Substrate: The molecule that an enzyme acts upon in a chemical reaction.
Active Site: The region of an enzyme where the substrate binds and the chemical reaction takes place.
Cofactor: A non-protein molecule or ion that is required for the proper functioning of an enzyme.
Coenzyme: A type of cofactor that is an organic molecule, often derived from vitamins.
Metabolism: The sum of all chemical reactions that occur in an organism, including energy production, biosynthesis, and waste elimination.
Anabolism: The metabolic pathways that build molecules, requiring energy input.
Catabolism: The metabolic pathways that break down molecules, releasing energy.
ATP (Adenosine Triphosphate): The energy currency of the cell, produced during cellular respiration in mitochondria.
Glycolysis: The first stage of cellular respiration, in which glucose is broken down into pyruvate.
Krebs Cycle: The second stage of cellular respiration, where pyruvate is further broken down to produce energy-rich molecules.
Electron Transport Chain: The final stage of cellular respiration, where electrons are transferred along a series of proteins to generate ATP.
Photosynthesis: The process by which plants, algae, and some bacteria convert light energy into chemical energy in the form of glucose.
Chlorophyll: The pigment in chloroplasts that absorbs light energy for photosynthesis.
Carbohydrate: A macromolecule made of carbon, hydrogen, and oxygen, used as a primary source of energy in the body.

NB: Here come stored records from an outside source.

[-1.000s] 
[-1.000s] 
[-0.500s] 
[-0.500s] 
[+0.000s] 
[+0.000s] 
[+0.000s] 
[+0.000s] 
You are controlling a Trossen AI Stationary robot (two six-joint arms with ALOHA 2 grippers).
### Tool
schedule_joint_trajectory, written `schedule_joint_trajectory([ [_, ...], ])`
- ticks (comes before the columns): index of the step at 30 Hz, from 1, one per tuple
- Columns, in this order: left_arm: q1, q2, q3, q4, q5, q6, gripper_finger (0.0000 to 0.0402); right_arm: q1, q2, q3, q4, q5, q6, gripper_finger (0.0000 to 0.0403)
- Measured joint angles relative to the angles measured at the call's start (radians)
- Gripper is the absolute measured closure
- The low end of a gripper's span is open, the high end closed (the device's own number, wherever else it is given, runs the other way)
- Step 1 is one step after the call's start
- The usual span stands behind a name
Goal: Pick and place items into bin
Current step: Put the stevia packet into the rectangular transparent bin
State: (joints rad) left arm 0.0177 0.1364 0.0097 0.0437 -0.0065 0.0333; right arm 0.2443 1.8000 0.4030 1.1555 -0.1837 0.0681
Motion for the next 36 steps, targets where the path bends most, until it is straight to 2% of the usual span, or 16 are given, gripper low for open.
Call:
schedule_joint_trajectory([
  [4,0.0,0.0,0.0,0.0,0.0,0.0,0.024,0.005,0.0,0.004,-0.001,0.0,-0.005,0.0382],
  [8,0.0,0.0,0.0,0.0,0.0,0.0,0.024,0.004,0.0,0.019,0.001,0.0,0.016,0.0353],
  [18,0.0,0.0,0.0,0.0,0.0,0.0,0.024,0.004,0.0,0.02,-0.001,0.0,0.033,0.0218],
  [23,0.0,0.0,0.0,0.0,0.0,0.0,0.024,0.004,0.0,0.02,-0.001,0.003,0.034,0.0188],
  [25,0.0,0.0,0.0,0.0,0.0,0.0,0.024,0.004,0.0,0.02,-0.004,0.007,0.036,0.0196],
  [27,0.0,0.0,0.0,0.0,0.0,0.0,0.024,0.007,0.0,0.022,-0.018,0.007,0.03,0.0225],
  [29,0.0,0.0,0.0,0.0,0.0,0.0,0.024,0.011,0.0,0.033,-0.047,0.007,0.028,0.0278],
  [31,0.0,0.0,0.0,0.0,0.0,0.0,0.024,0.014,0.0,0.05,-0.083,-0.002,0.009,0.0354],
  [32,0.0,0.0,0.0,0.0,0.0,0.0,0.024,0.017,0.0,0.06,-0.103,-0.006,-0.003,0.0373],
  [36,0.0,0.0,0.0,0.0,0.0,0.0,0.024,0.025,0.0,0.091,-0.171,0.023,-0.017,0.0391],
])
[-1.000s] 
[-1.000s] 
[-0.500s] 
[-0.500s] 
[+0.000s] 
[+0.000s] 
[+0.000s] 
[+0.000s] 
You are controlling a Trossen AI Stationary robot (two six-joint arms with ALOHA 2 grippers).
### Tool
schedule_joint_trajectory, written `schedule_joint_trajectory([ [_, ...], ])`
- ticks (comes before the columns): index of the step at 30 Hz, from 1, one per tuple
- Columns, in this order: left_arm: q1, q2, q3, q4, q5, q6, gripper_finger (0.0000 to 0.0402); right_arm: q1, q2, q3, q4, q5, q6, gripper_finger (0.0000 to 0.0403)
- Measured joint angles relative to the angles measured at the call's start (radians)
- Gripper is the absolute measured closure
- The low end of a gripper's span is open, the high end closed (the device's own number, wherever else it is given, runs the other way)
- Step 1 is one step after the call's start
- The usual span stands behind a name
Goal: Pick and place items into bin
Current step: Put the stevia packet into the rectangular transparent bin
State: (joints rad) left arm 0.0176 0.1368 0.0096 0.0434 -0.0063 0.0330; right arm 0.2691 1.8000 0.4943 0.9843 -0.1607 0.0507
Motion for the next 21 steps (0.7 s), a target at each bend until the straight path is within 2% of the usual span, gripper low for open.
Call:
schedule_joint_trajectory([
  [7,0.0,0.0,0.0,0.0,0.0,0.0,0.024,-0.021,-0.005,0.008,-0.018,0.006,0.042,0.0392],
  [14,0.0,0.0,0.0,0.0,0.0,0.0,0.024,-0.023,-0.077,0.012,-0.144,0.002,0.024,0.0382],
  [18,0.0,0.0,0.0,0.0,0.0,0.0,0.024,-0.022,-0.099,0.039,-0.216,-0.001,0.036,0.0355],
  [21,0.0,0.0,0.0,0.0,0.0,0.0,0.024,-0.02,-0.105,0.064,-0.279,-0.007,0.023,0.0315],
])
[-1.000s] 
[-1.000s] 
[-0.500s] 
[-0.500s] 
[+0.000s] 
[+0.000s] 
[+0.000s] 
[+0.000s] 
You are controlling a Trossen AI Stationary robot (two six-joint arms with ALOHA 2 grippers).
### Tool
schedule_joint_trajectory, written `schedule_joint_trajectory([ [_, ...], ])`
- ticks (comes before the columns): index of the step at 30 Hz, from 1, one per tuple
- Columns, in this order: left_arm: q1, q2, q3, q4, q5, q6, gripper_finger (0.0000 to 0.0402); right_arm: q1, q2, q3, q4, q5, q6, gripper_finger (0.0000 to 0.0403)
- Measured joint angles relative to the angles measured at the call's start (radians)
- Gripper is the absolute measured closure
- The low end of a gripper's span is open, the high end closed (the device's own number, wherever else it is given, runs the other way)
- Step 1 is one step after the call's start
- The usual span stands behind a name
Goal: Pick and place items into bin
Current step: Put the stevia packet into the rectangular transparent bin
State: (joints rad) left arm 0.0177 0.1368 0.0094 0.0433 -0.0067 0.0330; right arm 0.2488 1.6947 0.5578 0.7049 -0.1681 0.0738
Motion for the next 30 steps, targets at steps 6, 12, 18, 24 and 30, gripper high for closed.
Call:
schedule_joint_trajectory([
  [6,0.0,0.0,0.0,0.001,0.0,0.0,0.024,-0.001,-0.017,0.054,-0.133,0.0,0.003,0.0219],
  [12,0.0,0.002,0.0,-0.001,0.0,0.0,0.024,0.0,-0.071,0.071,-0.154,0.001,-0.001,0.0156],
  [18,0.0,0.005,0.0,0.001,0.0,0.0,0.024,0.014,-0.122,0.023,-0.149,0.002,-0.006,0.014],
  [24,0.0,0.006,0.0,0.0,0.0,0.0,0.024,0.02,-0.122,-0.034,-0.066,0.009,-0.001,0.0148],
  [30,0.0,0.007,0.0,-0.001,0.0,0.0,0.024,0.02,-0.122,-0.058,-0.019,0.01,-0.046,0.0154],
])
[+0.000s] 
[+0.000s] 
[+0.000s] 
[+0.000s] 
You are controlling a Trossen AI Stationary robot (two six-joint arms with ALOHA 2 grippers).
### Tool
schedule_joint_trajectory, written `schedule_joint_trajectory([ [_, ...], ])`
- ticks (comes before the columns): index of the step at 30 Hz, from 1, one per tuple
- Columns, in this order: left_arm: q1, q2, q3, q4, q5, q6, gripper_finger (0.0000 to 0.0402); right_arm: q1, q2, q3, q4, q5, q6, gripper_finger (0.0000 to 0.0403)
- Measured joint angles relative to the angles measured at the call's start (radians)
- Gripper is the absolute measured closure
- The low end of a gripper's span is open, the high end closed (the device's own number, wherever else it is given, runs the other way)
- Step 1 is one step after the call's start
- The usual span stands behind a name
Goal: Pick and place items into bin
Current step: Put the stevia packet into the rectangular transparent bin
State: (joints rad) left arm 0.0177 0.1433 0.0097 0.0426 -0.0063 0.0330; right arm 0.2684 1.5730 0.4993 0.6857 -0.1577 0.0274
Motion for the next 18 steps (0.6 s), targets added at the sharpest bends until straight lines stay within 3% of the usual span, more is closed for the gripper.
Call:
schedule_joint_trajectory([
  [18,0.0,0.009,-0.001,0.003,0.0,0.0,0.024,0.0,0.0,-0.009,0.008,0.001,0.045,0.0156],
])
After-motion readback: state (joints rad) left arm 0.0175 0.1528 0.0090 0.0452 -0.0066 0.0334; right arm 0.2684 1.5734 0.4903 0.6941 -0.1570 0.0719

Protein: A macromolecule made of amino acids, with various functions in the body, including structure, enzymes, and hormones.
Lipid: A macromolecule made of fats and oils, important for energy storage, insulation, and cell membrane structure.
Nucleic Acid: A macromolecule made of nucleotides, including DNA and RNA, responsible for genetic information storage and protein synthesis.
Gene: A segment of DNA that contains the instructions for making a specific protein.
Transcription: The process by which DNA is copied into mRNA in the cell nucleus.
Translation: The process by which mRNA is read by ribosomes to synthesize proteins.
RNA (Ribonucleic Acid): A nucleic acid that plays a crucial role in protein synthesis.
DNA (Deoxyribonucleic Acid): The molecule that carries genetic information in cells.
Chromosome: A structure made of DNA and proteins that carries genetic information in the cell nucleus.
Genome: The complete set of an organism's genetic material.
Epigenetics: The study of changes in gene expression that do not involve alterations in the DNA sequence.
Antioxidant: A molecule that inhibits the oxidation of other molecules, protecting cells from damage.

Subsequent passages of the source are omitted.